**SUPPLIED DATA**
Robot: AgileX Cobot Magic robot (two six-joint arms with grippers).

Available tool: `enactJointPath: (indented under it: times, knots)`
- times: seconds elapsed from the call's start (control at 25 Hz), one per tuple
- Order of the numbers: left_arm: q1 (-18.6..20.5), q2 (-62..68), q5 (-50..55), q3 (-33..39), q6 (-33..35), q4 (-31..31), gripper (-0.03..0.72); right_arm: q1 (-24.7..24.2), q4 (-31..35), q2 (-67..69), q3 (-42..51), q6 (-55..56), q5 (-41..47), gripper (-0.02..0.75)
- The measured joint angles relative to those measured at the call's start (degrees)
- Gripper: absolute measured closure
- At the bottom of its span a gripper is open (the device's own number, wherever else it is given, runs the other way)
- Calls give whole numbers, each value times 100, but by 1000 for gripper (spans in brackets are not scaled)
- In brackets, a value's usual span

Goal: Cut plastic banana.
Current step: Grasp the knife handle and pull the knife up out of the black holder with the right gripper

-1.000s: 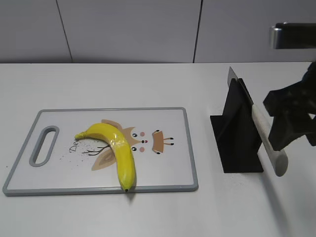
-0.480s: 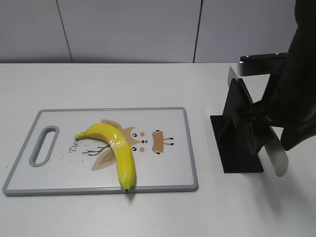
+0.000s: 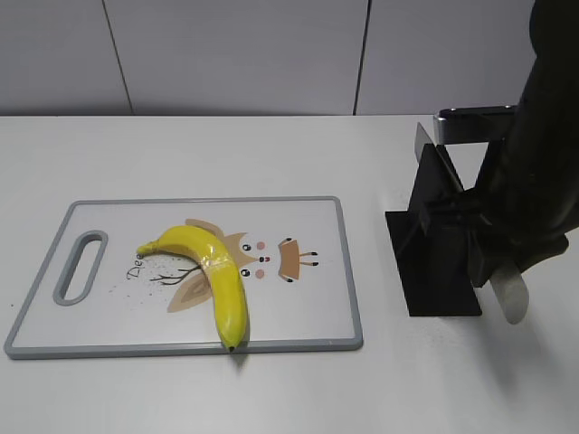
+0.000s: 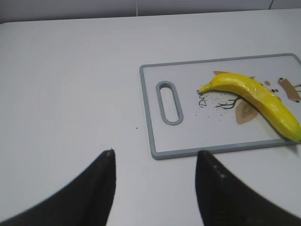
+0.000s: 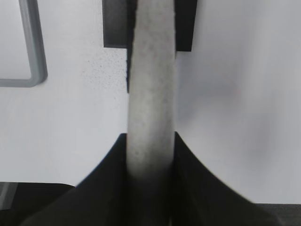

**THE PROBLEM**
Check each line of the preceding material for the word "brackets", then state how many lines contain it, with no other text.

**EXERCISE OUTPUT**
2